Some blockchains offer the ability for transactions to be sponsored. In this scenario, the game studio could pay for the players transactions. The issue with this is that most game related transactions are of low value. Subsidising these transactions could be a loss making venture.

Game Logic Matching

To prevent cheating, the logic in a game app that involves a server must be replicated on the server. If this is not done, then some game players might modify the game app to give themselves an unfair advantage. If part of the game logic involves consuming tokens under certain conditions, then that game logic may have to be implemented in a Solidity contract on the blockchain.

Issues with this:

Implementing secure Solidity contracts is very hard.

Possible solutions:

Make contracts upgradeable. Doing this allows mistakes in the contract logic to be fixed.
Ensure on-chain logic is as simple as possible.
Test everything. Use AI to audit the code. Have a blockchain expert audit the code.
Monitor the deployed code, watching for misuse and attacks.

Asset Sync

If in-game assets are linked to NFTs, then the game needs to know which NFTs a player owns. For games that allow for loaning of NFTs, then the game needs to know which NFTs a player has access to.

The timing of when to do Asset Sync is important. If a game continually synchronises which NFTs are owned, then game play could be disrupted when a player suddenly owns or no longer owns a certain NFT. However, if the NFTs owned by a player are snapshotted for a game sequence, then game players might cheat, starting the game play with a certain asset, and then transferring the underlying NFT to a friend, who is then able to start the game play based on the same NFT.

DEX Liquidity Pool Design

For a game token to be tradable, there needs to be a liquidity pool set-up on a Decentralised Exchange (DEX). This allows game players to swap other tokens for the game token. Setting up a liquidity pool requires careful consideration to get right.

When a liquidity pool is created some amount of game token and some amount of other tokens need to be deposited into a DEX contract. The other token needs to be a token that has many other token pairs available on the DEX, thus allowing the game token to be swapped with a variety of tokens. The liquidity depth (the amount of liquidity at each price point) needs to be deep enough such that large price slippage doesn’t occur during swaps.

When the liquidity pool is established, the initial exchange price needs to be set.

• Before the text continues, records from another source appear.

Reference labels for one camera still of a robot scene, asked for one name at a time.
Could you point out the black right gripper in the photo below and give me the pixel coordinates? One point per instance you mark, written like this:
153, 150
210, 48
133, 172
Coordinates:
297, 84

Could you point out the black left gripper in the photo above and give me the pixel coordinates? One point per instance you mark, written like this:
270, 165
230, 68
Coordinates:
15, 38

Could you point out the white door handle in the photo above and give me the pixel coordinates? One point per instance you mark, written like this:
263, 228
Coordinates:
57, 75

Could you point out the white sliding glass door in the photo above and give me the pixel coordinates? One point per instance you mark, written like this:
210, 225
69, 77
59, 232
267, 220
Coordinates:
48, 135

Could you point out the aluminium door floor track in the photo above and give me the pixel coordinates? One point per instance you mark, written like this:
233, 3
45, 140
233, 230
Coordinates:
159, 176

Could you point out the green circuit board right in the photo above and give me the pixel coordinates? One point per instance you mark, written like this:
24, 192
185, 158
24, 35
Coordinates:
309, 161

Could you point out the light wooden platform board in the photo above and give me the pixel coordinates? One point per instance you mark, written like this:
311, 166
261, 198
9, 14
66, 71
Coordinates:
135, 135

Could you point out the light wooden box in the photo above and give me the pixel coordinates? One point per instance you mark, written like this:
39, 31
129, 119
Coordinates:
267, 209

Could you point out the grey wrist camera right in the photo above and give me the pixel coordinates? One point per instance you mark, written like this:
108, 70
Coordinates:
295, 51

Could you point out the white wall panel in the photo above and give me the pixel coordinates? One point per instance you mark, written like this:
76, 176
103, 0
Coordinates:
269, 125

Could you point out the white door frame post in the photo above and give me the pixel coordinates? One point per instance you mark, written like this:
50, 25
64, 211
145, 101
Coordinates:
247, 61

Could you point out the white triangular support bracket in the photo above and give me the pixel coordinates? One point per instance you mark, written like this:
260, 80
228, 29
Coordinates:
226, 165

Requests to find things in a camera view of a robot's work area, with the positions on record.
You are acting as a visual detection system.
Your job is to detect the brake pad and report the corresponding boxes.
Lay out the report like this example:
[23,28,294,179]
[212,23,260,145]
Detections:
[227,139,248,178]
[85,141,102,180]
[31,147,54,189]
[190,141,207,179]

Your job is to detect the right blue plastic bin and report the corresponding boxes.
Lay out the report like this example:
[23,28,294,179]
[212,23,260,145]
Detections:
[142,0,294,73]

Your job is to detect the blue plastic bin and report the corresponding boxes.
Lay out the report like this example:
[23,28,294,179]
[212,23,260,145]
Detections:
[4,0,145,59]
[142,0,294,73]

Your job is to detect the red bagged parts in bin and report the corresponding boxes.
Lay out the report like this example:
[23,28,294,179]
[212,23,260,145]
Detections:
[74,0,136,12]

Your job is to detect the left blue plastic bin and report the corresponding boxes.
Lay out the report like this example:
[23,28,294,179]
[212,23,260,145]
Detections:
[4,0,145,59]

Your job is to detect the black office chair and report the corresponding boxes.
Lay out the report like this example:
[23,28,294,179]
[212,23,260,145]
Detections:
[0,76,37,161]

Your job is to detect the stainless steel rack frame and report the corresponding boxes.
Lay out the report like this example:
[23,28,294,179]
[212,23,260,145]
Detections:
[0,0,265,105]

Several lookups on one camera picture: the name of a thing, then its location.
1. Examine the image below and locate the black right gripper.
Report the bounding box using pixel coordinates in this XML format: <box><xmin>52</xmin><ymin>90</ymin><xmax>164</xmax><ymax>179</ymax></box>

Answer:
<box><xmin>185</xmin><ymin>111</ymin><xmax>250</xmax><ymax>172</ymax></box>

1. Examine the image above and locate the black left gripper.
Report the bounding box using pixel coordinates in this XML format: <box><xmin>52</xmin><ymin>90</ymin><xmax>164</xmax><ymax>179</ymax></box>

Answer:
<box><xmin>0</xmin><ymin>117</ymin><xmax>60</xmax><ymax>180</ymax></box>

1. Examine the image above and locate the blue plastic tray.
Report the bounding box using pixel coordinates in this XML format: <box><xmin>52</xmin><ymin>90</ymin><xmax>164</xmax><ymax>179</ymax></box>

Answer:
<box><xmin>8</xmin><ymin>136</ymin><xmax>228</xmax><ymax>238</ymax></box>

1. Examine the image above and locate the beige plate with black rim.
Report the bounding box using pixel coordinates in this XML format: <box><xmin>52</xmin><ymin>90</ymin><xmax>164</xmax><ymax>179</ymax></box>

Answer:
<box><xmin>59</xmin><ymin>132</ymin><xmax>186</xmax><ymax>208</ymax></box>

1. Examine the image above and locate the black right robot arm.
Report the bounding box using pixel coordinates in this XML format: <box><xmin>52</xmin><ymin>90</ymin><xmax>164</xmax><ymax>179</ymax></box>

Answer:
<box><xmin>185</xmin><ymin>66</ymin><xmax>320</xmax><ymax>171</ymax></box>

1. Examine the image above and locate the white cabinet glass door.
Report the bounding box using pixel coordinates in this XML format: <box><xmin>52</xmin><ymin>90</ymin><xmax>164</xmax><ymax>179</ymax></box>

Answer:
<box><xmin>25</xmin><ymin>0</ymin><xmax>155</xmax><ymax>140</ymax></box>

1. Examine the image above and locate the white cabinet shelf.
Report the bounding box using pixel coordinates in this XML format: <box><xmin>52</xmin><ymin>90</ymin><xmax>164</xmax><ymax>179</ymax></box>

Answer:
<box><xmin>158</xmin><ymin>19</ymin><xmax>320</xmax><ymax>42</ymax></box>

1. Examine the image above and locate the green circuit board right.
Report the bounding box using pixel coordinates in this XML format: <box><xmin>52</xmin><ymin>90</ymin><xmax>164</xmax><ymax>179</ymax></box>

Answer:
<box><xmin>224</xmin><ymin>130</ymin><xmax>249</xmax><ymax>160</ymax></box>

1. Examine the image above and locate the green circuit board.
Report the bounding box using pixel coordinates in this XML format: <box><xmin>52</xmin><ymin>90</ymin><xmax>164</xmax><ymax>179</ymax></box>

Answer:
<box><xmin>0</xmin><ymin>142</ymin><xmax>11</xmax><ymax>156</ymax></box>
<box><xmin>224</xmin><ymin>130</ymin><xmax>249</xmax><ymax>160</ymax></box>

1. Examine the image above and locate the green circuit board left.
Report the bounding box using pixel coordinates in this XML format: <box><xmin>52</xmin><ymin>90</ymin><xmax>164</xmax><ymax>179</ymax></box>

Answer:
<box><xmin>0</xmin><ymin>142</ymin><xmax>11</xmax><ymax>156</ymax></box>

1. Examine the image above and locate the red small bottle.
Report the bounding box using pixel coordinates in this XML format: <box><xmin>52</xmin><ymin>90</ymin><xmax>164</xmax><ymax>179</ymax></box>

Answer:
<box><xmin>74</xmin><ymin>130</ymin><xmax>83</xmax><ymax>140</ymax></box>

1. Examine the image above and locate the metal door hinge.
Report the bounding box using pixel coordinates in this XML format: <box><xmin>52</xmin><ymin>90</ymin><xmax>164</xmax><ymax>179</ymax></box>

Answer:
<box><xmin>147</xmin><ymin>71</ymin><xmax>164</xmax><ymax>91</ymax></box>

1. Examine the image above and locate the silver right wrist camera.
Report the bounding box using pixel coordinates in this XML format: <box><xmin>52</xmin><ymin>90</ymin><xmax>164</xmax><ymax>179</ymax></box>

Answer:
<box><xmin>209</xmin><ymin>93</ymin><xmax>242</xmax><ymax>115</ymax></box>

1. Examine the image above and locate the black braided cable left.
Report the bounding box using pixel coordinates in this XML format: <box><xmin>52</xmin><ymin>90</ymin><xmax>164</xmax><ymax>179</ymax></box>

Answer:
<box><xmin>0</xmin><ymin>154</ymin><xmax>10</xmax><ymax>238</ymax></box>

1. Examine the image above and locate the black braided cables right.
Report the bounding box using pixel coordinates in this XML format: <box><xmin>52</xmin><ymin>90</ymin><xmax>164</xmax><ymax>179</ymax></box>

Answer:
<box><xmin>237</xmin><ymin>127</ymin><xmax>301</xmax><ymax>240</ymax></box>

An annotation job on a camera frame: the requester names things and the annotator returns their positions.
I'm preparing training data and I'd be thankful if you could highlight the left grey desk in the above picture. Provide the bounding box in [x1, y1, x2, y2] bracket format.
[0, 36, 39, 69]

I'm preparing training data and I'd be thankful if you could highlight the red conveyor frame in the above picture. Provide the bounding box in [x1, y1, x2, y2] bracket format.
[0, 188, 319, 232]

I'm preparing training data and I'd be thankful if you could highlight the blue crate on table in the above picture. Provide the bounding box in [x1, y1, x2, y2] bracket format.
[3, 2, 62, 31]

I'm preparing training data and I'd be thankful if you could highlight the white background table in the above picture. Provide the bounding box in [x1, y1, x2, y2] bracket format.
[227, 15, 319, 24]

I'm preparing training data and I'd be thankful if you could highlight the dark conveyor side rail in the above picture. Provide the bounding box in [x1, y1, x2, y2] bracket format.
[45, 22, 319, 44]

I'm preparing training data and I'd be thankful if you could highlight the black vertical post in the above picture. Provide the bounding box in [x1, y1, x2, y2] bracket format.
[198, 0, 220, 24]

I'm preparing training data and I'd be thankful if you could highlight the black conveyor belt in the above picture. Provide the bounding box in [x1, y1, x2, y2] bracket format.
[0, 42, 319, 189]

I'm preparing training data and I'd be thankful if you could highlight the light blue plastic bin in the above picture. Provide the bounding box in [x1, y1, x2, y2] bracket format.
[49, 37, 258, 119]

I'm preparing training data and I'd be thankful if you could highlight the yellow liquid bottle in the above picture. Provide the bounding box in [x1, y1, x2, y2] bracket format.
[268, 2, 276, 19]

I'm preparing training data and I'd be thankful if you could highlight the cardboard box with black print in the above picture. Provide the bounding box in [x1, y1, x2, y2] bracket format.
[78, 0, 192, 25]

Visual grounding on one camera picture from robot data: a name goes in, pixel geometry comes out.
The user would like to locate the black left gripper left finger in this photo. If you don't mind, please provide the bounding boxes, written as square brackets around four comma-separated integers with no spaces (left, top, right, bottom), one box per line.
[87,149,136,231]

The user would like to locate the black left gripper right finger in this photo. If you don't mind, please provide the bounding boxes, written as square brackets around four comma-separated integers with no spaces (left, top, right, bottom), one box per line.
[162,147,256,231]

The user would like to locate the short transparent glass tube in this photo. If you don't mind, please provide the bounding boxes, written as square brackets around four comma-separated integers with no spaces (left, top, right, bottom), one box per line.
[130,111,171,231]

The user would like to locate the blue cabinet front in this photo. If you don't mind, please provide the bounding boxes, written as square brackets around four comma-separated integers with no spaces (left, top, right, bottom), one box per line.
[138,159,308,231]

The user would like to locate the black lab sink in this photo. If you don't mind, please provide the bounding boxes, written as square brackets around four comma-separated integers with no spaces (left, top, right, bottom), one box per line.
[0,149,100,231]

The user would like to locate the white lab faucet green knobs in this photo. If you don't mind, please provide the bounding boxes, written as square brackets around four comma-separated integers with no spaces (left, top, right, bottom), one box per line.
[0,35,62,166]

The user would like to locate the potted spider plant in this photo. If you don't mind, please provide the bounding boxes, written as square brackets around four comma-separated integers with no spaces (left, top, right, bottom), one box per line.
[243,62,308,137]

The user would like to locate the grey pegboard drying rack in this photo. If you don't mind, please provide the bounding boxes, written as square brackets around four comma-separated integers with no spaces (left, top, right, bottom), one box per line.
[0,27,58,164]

Doing a pre-sale of the token to do some price discovery can help determine this exchange rate.

The liquidity pool can be initialised with any amount of each token. If only game tokens are used to initialise the liquidity pool, and none of the other token, then people will be able to swap other tokens for game tokens, but not visa-versa.

Another factor which must be considered when establishing the liquidity pool is the liquidity depth. Having more tokens per price point will tend to lead to a more stable price. However, this then might limit the dynamic pricing required to move the price to a point that game players are prepared to pay.

The final consideration when constructing a liquidity pool is the fee tier to use. A fee tier of 1% is typical for game tokens. This reflects the volatility of the game token; the risk the liquidity provider is taking on by holding the game token.

Token Listing

For game players to see your ERC 20 game token in their wallet, the wallet provider will need to enable your token. Setting this up and ensuring your token remains available in the wallet will require collaboration with the wallet provider.